Scientific reviews should convey not only the difference between the TWA and spot measurement metrics, but also how epidemiologic studies use varying methods to estimate TWA magnetic field exposure. Greenland et al. (2000) and Ahlbom et al. (2000) pooled and analyzed the data from selected case–control studies of childhood leukemia. The individual case–control studies compared the historical magnetic field exposures of children with and without leukemia as estimated by a variety of surrogate indicators including distance, exposure indexes based on combinations of voltage, conductors, and distance (i.e., wire codes), calculated values, and measured values. The pooled analyses used measurements or engineering calculations to estimate the child's historical exposure in the residence occupied closest to the time of diagnosis. Ahlbom et al. (2000) took the measurements and calculations from nine studies to estimate the “average exposure during the last year [prior to diagnosis]”, computed as the geometric mean. Greenland et al. (2000) analyzed 12 studies (8 of which were also analyzed by Ahlbom et al. (2000)) to estimate the relationship between “time-weighted average exposure,” that is, the arithmetic mean value, up to 3 months prior to diagnosis of childhood leukemia. Thus, regardless of the exact procedure used to estimate exposure in the study, the common goal of the individual studies and the pooled analyses was to estimate the long-term average exposure of the children to magnetic fields. To facilitate understanding, the 0.4-μT value referenced by IARC should always be identified as an average value that was estimated using surrogate indicators of historical exposure.

Recommendation

To date, only the conclusions of the reviews by the National Radiation Protection Board of Great Britain (NRPB, 2004)Footnote 2 and the World Health Organization (WHO) (2007) specify that the association between childhood leukemia and magnetic field exposures above 0.4 μT refer to a TWA exposure metric.Footnote 3 No review, including the NRPB and WHO reviews, has sought to explain the rationale or meaning of this metric or how this exposure metric differs from spot values in ways that are easy for the public to understand.

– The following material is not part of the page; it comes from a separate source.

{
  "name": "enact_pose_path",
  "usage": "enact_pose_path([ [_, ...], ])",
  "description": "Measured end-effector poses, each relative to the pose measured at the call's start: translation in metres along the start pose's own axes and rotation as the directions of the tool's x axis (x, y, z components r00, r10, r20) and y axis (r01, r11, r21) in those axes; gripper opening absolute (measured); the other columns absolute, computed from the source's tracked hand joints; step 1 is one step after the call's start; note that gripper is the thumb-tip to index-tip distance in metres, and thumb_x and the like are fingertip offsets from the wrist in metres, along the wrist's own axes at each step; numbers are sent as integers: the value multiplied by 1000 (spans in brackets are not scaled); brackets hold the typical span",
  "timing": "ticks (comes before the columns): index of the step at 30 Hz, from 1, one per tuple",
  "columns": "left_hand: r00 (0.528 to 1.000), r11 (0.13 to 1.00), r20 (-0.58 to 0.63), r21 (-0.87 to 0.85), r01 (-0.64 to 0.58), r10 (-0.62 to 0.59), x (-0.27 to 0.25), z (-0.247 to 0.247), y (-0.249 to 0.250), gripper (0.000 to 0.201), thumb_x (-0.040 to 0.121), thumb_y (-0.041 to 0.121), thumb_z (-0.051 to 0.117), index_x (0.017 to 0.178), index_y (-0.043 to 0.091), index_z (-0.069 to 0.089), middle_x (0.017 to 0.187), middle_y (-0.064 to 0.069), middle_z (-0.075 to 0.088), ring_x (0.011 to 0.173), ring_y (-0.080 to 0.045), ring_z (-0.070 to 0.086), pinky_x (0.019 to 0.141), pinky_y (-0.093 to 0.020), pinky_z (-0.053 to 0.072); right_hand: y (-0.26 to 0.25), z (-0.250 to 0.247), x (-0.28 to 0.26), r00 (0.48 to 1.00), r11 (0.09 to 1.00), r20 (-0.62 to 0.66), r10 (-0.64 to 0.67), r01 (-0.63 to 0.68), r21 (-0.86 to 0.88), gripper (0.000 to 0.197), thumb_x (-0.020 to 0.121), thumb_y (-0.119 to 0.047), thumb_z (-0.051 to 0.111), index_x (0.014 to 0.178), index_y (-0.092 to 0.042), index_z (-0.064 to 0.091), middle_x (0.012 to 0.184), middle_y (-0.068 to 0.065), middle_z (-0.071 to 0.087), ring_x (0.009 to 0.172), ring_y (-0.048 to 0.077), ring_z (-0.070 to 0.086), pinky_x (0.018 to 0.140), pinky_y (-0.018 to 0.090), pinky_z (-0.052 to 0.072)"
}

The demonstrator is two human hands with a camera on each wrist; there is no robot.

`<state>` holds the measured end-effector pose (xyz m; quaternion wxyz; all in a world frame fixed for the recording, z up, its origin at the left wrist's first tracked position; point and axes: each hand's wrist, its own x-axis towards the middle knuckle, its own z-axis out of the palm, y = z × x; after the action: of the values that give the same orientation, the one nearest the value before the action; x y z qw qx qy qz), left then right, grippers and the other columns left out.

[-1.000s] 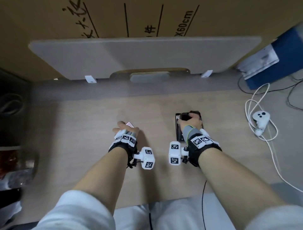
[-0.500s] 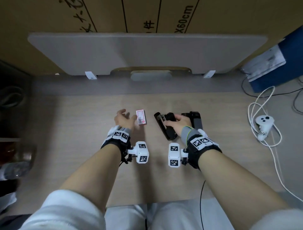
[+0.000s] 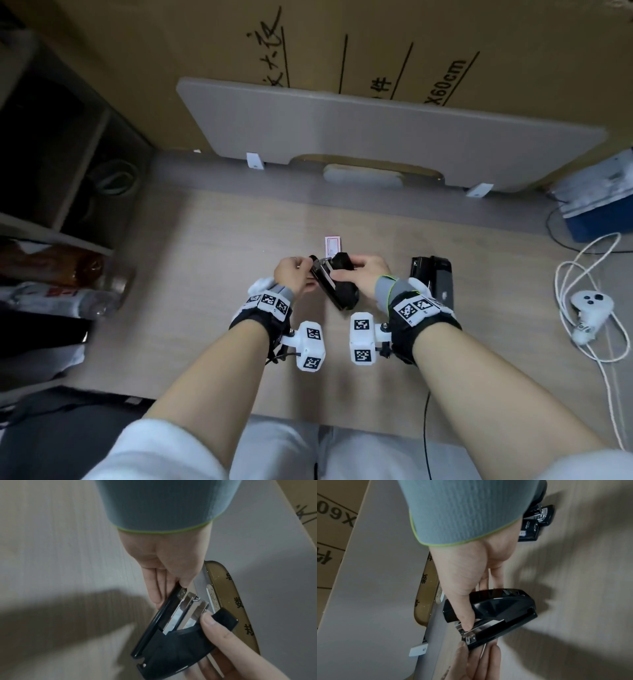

It is well known that a lack of clear definitions for exposure terms presents communication challenges for risk assessors (Zartarian et al., 2005). To avoid confusion, it is essential that reports and other material issued by scientific organizations convey these otherwise obvious points in a way that the public can understand. Analogies may be helpful in conveying the distinction between instantaneous and average exposure metrics to the public, such as comparing magnetic field measurements to taking measurements of personal exposures to temperature (while temperatures encountered outdoors during a day, week, or season may vary considerably, the average temperature of the air during these periods, for example, can be very different from any instantaneous measurement). This example can be compared to brief encounters with the magnetic fields from a refrigerator or television or walking under a distribution or transmission line, which would not significantly alter the long-term exposure of a person to magnetic fields, as reflected in their daily TWA exposure.